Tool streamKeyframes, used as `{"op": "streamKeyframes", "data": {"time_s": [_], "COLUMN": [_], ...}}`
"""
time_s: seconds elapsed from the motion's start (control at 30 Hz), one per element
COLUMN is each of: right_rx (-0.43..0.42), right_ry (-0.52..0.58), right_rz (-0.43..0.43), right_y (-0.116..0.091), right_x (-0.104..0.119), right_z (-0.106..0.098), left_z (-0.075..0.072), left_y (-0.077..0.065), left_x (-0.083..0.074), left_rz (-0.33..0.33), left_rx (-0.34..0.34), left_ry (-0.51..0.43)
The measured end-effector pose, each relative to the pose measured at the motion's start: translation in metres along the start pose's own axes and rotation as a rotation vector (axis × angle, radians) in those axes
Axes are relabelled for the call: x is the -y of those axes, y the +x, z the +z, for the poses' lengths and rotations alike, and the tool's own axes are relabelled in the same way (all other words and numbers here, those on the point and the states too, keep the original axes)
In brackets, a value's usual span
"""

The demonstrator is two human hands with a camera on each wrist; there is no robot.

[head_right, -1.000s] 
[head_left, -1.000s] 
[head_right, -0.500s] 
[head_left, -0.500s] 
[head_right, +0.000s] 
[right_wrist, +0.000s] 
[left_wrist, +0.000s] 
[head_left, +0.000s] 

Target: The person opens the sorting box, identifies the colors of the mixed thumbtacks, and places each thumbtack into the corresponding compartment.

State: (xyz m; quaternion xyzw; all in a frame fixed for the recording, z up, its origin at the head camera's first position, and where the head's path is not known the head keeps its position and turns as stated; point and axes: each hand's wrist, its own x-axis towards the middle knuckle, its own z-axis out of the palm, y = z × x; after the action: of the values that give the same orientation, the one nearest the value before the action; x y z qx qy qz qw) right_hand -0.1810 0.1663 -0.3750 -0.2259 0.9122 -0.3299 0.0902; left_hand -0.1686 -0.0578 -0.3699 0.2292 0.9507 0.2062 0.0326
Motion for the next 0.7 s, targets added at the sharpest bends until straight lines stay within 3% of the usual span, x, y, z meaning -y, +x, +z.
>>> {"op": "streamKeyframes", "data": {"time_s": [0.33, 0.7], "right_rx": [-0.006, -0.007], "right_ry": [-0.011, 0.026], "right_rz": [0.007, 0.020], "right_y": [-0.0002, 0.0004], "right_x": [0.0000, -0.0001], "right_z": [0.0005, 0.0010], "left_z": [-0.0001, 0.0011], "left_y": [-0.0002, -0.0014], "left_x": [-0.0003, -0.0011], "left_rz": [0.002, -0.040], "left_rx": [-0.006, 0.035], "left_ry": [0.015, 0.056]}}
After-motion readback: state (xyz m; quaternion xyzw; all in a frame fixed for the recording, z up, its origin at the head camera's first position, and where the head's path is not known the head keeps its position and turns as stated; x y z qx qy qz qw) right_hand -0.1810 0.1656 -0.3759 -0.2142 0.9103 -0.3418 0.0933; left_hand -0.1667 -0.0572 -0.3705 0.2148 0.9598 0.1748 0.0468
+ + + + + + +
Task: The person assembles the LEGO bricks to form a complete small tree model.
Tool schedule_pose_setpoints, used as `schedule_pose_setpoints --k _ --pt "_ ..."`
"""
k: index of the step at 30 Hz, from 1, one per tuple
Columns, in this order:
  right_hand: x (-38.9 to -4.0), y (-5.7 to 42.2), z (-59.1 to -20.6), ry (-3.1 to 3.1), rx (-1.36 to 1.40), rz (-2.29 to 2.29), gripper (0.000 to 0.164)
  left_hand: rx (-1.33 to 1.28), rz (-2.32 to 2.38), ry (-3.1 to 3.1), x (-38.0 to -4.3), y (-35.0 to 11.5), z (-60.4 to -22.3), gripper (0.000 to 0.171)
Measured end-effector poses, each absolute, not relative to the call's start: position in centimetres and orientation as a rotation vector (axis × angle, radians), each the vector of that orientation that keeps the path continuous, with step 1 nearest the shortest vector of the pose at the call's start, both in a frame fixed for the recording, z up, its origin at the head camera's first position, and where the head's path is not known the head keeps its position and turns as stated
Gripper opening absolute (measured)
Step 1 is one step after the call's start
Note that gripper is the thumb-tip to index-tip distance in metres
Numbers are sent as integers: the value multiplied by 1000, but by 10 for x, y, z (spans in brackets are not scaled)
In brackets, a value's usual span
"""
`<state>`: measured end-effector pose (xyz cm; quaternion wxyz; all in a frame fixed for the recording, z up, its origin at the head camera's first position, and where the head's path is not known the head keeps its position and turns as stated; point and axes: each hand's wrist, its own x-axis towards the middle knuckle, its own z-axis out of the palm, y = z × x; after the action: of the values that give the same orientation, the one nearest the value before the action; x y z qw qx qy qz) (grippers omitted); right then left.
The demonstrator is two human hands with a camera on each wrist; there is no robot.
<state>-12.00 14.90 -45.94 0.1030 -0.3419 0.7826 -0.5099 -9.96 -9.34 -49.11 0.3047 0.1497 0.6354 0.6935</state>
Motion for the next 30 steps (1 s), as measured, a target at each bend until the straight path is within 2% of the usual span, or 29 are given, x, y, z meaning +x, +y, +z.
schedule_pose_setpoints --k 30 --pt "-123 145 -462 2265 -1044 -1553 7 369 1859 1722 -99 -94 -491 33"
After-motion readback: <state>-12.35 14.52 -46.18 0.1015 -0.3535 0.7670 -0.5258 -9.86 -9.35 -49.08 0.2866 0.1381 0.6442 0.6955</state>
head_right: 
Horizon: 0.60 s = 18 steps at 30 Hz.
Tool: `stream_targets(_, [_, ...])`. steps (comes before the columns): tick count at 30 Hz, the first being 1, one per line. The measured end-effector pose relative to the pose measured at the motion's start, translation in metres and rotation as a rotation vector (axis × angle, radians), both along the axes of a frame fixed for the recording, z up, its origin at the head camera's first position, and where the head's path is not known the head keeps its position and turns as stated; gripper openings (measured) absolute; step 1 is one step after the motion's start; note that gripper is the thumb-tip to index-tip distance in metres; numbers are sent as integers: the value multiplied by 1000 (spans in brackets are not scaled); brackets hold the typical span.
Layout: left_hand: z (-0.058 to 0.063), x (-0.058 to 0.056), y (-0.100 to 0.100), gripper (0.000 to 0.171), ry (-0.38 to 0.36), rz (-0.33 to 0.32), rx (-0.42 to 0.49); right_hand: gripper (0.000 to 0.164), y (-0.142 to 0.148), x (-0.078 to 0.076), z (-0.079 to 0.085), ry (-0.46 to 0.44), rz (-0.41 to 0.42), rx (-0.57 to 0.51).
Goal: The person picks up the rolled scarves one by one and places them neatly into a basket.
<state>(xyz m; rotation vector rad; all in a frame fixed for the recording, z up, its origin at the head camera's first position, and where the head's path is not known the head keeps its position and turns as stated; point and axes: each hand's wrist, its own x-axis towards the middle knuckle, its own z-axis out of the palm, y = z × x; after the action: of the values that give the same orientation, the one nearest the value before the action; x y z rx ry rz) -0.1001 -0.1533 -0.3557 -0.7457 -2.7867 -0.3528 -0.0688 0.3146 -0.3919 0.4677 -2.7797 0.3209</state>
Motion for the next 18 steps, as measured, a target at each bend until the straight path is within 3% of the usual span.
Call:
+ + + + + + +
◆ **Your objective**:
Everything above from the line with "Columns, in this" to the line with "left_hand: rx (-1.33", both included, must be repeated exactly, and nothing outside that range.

◆ **Reply**:
Columns, in this order:
  right_hand: x (-38.9 to -4.0), y (-5.7 to 42.2), z (-59.1 to -20.6), ry (-3.1 to 3.1), rx (-1.36 to 1.40), rz (-2.29 to 2.29), gripper (0.000 to 0.164)
  left_hand: rx (-1.33 to 1.28), rz (-2.32 to 2.38), ry (-3.1 to 3.1), x (-38.0 to -4.3), y (-35.0 to 11.5), z (-60.4 to -22.3), gripper (0.000 to 0.171)

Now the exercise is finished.